Slow Food, bölgesel mutfakları çevreleyen yemek kültürlerinden ortaya çıkmıştır (Miele ve Murdoch, 2002, s. 6). Slow Food, tüm insanların gıda üreticileri ve gezegen için en iyi olan gıdaya ulaşabileceği ve tadını çıkarabileceği bir dünyayı amaçlayan küresel bir örgütlenmedir. Aynı zamanda gastronomik sürdürülebilirliği ve ortak kültürü amaç edinen uluslararası bir hareket olarak tanımlanmaktadır.

Dünya genelinde biyoçeşitliliği savunmaktadır. Bu akım sebze türleri, evcil hayvan veya vahşi hayvan türlerini korumaktadır. Yiyeceklerdeki lezzetlerin standart bir hal

almasına karşıdır. Tüketicilerde bilinçlenme olayına destek vermektedir.

Gastronomik geleneklerin bağlı bulunduğu kültürel kimliklerin devamlılığını sağlamaya çalışmaktadır (Paksoy ve Özdemir, 2014, s. 1).

Yeşil restoranlar, çevre dostu olan ve enerji tasarruflu bir şekilde yeni veya yeniden tasarlanmış işletmeler olarak tanımlanmaktadır (Hu ve diğ., 2010, s. 4).
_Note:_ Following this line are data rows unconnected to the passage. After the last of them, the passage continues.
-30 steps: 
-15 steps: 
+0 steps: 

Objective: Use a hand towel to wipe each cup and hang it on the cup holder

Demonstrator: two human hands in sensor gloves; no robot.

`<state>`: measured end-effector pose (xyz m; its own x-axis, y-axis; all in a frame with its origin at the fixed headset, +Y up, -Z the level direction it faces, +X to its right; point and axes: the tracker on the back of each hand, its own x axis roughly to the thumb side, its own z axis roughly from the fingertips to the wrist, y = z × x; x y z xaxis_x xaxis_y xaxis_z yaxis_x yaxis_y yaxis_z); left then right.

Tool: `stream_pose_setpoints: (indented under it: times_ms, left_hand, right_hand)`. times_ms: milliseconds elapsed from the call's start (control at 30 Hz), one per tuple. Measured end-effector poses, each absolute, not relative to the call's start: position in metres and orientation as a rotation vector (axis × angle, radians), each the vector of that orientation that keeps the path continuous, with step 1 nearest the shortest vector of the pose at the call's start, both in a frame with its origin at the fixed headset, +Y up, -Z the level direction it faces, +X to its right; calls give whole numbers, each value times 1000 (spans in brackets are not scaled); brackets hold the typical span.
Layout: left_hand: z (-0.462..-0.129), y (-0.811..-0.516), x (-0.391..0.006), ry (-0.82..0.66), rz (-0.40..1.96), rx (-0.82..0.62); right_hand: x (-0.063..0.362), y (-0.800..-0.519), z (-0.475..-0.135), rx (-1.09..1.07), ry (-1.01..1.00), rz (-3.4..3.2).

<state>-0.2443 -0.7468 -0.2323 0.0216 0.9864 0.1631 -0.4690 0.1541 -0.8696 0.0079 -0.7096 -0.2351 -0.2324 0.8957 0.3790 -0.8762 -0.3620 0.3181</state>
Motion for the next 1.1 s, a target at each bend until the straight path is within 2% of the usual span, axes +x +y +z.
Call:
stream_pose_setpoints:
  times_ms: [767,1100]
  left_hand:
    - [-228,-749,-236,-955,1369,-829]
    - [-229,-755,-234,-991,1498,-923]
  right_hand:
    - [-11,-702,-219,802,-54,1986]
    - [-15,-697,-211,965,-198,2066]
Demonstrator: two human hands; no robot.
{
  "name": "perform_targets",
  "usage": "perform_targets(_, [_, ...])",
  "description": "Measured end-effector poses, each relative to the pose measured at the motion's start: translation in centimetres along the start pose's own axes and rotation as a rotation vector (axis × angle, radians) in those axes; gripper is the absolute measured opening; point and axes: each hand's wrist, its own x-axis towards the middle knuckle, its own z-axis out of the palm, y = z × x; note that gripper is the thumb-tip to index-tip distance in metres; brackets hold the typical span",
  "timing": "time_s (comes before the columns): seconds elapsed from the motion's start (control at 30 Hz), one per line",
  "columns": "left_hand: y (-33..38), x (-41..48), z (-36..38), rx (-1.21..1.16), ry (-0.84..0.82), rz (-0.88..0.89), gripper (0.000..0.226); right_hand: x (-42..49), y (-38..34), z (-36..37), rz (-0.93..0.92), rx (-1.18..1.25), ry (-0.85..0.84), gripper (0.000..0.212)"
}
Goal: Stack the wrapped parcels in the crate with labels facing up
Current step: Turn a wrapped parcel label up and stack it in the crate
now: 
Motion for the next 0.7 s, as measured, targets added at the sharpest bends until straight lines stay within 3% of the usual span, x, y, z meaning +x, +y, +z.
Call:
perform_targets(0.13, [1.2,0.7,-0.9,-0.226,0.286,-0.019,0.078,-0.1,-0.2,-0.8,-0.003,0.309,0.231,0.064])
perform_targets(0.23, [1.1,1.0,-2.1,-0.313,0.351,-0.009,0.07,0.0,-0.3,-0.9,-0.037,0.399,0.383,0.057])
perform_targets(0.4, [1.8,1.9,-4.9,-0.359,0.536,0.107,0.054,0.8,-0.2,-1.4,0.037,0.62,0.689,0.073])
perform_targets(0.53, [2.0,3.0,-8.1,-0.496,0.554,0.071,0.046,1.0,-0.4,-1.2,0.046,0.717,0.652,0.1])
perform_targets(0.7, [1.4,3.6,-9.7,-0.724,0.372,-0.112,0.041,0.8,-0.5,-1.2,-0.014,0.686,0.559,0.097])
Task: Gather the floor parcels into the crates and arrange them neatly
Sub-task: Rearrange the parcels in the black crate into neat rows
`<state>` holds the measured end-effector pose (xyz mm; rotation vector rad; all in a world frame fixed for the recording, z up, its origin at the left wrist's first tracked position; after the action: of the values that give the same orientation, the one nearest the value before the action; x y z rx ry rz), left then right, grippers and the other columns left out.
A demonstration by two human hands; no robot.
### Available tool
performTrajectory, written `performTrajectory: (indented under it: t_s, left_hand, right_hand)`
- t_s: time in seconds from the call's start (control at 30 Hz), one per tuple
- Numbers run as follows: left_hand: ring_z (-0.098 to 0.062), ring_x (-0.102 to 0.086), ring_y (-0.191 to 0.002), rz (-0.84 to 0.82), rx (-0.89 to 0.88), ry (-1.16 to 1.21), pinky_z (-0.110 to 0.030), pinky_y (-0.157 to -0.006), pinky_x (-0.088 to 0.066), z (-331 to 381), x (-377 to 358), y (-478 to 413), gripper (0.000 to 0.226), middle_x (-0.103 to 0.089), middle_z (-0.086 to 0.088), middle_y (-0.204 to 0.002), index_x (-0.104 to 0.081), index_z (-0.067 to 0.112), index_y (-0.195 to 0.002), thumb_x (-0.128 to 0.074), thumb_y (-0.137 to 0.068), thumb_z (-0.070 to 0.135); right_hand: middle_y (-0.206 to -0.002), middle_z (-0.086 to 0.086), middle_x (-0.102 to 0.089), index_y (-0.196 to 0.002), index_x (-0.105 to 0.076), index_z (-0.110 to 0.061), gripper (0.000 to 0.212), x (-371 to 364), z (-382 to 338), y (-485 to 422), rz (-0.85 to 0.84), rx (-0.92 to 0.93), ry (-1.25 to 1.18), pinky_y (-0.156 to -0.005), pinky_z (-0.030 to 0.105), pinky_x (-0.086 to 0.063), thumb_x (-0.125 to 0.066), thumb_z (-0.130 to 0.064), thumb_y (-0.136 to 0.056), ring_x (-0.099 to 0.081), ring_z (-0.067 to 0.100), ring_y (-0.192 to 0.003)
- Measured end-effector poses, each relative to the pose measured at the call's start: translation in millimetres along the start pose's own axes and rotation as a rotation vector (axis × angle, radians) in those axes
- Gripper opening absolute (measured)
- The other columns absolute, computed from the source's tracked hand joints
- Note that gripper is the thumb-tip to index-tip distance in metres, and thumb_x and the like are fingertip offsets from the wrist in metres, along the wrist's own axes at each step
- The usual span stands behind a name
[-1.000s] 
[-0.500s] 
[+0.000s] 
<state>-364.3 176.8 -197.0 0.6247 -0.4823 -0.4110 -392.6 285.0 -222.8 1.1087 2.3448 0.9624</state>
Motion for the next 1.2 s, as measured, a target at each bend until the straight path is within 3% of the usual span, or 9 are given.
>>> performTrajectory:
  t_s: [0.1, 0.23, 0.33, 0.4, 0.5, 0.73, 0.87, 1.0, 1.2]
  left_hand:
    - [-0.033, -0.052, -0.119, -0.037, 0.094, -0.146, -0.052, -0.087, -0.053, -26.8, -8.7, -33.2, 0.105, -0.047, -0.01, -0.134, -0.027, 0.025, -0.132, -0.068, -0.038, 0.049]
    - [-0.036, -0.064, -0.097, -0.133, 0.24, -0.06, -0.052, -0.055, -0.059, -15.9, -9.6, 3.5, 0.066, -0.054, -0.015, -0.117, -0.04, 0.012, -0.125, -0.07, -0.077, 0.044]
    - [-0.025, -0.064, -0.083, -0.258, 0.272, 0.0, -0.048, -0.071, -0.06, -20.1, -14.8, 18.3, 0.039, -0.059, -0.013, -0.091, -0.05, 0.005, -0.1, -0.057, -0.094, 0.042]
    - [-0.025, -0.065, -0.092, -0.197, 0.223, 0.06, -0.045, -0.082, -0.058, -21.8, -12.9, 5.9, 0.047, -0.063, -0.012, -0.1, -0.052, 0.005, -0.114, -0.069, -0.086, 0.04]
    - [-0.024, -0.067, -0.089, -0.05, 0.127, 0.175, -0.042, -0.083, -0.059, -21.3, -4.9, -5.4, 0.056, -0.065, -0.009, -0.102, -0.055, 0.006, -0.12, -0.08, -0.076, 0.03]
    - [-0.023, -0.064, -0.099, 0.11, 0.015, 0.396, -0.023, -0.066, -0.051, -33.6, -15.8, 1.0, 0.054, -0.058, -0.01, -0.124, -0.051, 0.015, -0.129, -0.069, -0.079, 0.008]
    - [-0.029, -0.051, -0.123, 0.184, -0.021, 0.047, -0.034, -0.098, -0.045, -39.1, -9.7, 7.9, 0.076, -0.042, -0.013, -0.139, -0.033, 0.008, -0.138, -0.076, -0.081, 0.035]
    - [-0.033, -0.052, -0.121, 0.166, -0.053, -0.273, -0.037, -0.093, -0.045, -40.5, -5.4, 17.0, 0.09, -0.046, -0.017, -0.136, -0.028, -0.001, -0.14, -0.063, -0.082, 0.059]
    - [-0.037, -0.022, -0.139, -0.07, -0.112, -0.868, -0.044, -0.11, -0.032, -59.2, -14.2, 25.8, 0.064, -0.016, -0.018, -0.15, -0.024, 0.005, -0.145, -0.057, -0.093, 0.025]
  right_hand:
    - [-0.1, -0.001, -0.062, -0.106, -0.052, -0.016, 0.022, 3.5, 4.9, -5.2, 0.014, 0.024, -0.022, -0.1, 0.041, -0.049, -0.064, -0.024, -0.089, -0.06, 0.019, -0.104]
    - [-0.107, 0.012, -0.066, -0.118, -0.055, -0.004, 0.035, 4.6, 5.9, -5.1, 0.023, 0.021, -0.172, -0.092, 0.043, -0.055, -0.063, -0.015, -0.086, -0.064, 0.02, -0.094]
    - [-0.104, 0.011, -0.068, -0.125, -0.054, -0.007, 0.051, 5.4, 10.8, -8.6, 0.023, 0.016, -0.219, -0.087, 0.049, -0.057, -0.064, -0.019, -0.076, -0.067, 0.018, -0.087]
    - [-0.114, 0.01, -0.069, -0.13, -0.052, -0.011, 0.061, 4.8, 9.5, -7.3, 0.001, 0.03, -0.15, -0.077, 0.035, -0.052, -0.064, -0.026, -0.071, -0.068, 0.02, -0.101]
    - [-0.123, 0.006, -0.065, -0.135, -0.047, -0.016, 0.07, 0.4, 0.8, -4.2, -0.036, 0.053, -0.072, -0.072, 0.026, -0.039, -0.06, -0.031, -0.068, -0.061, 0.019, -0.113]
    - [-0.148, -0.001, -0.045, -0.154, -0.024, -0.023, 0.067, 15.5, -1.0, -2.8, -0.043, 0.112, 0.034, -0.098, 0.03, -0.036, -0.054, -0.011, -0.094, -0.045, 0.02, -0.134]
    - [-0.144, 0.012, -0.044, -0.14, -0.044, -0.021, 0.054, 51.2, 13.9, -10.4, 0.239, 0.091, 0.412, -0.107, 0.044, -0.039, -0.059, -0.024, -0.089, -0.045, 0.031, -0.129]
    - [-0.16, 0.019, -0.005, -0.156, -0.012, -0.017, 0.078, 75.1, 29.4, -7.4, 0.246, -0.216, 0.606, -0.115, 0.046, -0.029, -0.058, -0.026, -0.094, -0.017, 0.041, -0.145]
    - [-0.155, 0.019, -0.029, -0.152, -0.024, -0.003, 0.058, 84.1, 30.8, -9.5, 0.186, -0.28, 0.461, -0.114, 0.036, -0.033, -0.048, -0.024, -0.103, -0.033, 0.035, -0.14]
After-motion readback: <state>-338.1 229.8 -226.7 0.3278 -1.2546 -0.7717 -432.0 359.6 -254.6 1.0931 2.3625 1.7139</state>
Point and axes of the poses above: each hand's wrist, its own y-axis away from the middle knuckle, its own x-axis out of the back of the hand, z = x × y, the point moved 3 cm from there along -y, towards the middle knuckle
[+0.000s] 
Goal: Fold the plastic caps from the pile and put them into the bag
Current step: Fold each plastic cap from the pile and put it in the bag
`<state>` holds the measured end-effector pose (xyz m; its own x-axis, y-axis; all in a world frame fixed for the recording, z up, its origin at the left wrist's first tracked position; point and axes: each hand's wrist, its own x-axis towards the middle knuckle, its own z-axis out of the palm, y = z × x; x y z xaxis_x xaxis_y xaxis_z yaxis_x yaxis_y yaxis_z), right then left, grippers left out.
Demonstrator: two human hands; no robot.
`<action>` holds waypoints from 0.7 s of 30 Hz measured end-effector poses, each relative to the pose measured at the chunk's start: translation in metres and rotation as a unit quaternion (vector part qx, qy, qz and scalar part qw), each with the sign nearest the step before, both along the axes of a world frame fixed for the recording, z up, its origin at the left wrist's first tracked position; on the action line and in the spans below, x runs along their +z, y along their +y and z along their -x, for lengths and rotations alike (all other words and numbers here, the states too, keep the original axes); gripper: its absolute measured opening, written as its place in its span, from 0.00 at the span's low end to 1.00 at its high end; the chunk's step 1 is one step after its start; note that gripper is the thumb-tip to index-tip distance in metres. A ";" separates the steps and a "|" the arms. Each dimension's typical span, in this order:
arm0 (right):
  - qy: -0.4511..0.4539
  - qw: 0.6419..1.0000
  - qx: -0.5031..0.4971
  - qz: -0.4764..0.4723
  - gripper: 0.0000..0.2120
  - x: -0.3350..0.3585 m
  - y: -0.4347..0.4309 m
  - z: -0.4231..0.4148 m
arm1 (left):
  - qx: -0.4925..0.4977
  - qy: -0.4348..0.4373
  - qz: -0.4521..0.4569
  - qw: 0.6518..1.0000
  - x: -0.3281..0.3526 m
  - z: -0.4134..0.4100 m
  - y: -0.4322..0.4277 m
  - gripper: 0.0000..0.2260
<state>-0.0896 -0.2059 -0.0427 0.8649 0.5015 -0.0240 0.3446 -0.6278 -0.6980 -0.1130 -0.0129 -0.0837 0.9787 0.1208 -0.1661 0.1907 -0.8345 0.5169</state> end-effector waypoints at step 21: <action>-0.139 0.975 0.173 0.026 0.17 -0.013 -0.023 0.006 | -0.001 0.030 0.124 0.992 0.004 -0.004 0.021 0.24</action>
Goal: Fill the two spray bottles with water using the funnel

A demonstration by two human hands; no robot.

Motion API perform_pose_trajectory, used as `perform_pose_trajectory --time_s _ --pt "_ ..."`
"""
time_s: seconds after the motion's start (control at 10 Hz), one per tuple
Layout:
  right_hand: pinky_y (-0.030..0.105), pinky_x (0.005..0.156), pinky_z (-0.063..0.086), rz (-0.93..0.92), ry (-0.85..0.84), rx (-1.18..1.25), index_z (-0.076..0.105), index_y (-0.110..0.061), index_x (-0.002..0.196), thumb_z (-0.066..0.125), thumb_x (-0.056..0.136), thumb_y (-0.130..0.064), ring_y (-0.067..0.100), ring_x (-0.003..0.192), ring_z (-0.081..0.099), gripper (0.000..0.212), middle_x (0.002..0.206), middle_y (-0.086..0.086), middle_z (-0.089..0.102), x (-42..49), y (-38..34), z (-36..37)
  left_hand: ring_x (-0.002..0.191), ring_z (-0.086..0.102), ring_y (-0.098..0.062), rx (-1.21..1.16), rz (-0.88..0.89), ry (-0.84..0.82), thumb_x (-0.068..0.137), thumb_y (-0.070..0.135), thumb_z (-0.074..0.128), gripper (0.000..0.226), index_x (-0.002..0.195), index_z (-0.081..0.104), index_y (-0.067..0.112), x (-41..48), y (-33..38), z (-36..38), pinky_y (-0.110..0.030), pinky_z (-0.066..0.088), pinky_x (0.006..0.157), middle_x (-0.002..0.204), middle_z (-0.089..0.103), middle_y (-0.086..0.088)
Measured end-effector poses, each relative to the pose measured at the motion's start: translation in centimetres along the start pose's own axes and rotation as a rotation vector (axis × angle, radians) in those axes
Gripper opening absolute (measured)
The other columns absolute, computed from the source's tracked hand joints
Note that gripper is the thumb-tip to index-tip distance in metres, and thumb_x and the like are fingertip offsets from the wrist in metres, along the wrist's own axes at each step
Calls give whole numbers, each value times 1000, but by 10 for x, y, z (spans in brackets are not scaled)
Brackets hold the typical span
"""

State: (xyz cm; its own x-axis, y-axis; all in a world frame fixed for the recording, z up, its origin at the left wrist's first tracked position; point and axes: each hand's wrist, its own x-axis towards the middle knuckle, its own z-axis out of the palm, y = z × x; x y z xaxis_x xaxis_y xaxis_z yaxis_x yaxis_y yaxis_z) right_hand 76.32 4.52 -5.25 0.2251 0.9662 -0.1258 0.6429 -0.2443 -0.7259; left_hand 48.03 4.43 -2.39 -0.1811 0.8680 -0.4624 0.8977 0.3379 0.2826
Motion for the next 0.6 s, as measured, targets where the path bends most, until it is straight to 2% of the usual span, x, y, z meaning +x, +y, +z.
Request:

Yeşil restoranlar, çevreci bir bilinçle hareket eden ve geleneksel yöntemlerinin kullanımına özen gösteren, sadece tüketicilerin daha kaliteli bir hizmet almasını sağlamakla kalmayıp aynı zamanda işletmenin de tasarruflu bir yönetim anlayışına kavuşmasına zemin hazırlayan yiyecek içecek işletmeleridir (Kurnaz ve Özdoğan, 2017, s. 4). Yeşil restoran uygulamalarının en önemli amacı çevreye olan zararı ortadan kaldırmak ve tüketicilerde çevre dostu bilincini ortaya çıkartarak sürdürülebilir bir yaşam kalitesi sağlamaktır.

Siyah gıdalar, Japonya’ya özgü olan bu gıdalar, bambu kömürü ile Çin’de üretiminin bilindiği, Amerika’da cadılar bayramı ile özdeşleşen siyah hamburger gibi yiyeceklerle birlikte kendini gösteren bir akımdır. İki grup halinde ortaya çıkmaktadır. Birinci grup gıdalar kendiliğinden doğal olarak yetişen siyah yiyecekler olurken ikinci grup gıdalar ise mürekkep balığı, aktif kömür ve bambu kömürü kullanılarak (Bozok ve Yalın, 2018, s. 5) yiyeceklerin renginin değiştirilmesi ile hazırlanmaktadır. Birinci guruba siyah fasulye, siyah pirinç, siyah sarımsak gibi yiyecekler örnek gösterilebilir. İkinci gruba ise siyah dondurma, siyah havyar, siyah hamburger, siyah ekmek örnek olarak gösterilmektedir. Siyah gıdalar dünyada hızla yayılmaktadır. Fakat Türkiye’de herhangi bir siyah gıda örneğine rastlanmamıştır.

İlerleyen zamanlarda Türk mutfağının da siyah gıdalar ile tanışması öngörülmektedir (Karaman, 2019, s. 25).